Instructions to follow.
Lift out, unaltered, the lines of the material below between the line holding "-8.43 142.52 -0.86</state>" and the line holding "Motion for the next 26", counting both.

----

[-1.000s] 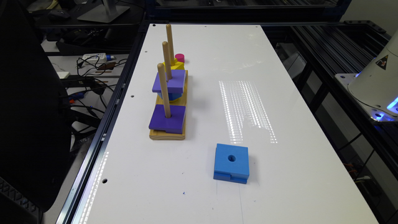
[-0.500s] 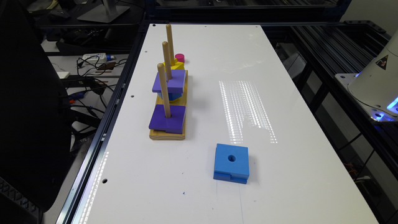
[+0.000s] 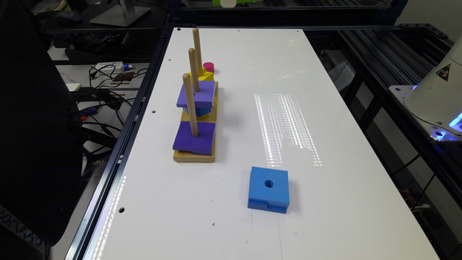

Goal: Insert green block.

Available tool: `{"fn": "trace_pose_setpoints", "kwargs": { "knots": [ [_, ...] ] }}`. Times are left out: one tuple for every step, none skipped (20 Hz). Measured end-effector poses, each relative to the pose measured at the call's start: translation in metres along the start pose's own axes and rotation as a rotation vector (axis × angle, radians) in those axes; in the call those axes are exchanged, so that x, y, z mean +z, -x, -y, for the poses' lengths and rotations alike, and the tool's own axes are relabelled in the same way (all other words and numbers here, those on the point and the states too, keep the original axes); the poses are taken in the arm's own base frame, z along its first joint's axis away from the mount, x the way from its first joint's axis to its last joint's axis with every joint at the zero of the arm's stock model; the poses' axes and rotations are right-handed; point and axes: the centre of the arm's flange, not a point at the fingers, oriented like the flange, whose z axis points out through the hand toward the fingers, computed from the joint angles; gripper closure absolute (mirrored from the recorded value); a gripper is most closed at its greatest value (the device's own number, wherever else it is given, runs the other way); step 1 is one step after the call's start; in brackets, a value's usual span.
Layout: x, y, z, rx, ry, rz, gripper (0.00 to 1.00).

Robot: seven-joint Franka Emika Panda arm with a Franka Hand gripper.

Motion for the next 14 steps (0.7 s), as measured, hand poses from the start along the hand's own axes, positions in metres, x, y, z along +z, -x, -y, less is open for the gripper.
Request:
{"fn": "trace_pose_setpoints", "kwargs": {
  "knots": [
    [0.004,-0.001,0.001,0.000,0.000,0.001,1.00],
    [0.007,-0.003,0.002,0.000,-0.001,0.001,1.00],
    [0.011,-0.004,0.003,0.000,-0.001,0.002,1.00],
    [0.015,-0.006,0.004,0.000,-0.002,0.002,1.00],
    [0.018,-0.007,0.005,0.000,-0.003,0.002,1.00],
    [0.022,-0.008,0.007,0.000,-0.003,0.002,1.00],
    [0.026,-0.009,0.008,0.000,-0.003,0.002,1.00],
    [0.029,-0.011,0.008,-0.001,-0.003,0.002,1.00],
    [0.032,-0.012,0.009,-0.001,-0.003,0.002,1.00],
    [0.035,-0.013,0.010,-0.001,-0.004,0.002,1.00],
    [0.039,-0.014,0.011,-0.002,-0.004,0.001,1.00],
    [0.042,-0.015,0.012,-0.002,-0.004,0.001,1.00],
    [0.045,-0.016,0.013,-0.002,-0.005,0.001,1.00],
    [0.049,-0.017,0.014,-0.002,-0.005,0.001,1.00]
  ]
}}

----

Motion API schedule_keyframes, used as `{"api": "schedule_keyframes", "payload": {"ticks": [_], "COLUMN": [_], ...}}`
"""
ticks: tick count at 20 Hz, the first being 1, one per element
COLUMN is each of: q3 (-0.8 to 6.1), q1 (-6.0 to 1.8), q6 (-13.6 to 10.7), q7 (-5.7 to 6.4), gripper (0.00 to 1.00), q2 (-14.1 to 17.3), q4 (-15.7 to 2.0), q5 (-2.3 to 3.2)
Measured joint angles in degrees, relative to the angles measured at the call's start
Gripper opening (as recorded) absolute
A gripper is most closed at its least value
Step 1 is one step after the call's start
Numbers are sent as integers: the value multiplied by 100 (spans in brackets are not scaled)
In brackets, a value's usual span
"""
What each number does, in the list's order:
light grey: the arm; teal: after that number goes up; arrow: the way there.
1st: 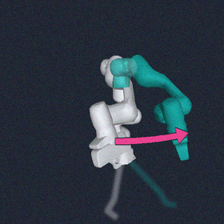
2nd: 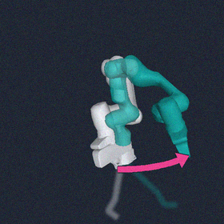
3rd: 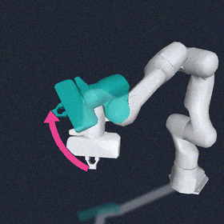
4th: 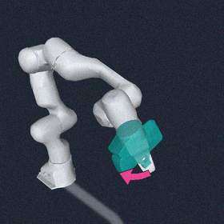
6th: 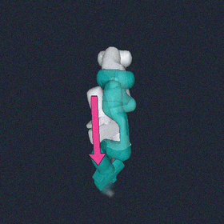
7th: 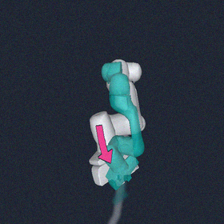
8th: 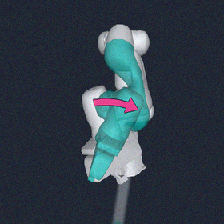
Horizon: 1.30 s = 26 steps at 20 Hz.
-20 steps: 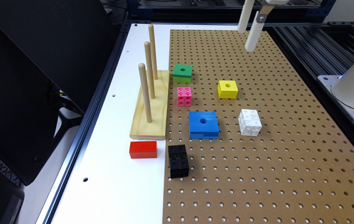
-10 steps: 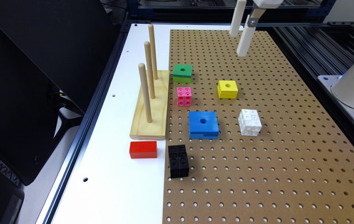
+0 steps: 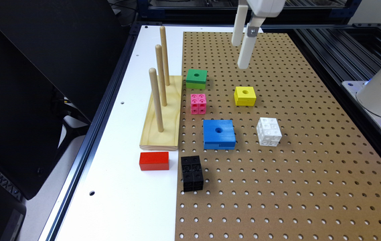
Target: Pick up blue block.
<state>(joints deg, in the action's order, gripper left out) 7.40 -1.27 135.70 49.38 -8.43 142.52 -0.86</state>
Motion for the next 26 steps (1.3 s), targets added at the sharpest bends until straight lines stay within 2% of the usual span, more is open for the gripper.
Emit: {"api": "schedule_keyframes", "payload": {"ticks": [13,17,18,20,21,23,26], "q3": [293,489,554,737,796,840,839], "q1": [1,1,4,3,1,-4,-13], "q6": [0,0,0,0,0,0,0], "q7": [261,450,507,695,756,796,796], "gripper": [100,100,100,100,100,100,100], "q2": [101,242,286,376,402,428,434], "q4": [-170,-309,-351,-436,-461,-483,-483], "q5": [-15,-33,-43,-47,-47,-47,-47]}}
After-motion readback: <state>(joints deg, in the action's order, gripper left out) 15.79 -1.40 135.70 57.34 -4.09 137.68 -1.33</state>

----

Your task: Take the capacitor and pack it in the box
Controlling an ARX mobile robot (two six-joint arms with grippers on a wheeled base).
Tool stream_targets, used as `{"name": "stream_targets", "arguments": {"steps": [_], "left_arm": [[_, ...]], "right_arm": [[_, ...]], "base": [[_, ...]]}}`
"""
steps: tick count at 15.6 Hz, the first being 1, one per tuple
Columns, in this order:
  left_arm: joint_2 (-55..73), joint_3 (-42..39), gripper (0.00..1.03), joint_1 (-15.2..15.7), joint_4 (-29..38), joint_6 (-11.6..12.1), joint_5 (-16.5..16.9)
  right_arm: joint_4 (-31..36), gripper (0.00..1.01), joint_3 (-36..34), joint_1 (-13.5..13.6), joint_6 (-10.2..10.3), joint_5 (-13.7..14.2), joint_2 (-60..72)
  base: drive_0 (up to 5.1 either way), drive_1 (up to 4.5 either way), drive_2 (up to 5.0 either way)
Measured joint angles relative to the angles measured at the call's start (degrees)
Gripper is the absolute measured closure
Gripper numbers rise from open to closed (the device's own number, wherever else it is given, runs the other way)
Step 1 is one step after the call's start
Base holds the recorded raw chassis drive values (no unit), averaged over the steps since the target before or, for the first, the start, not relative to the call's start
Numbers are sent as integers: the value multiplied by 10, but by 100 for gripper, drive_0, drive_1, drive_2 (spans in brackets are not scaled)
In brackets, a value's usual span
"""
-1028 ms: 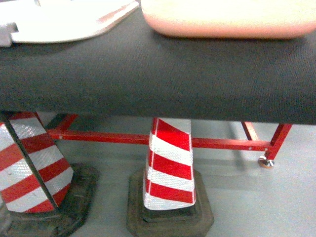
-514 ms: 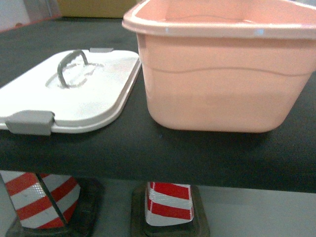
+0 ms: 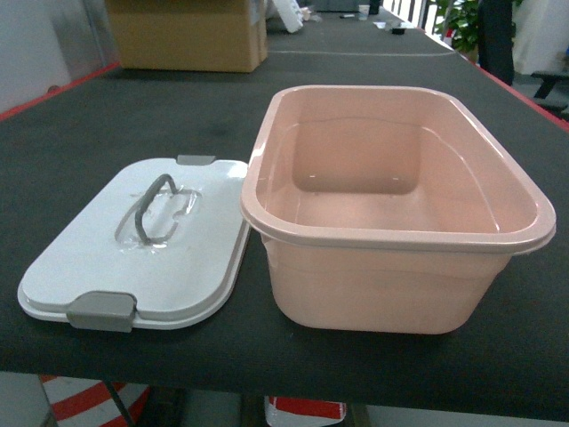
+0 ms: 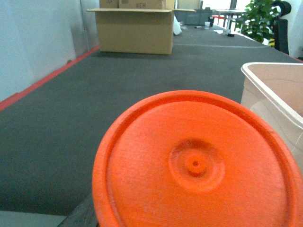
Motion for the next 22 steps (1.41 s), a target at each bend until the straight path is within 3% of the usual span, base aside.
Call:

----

Answer box.
<state>(joints deg, in the action's order, gripper left out) 7.40 -1.27 135.70 49.38 -8.43 142.52 -0.86</state>
Motion for the next 26 steps (1.3 s), targets added at the sharpest bends until straight lines stay within 2% of the usual span, more is open for the gripper.

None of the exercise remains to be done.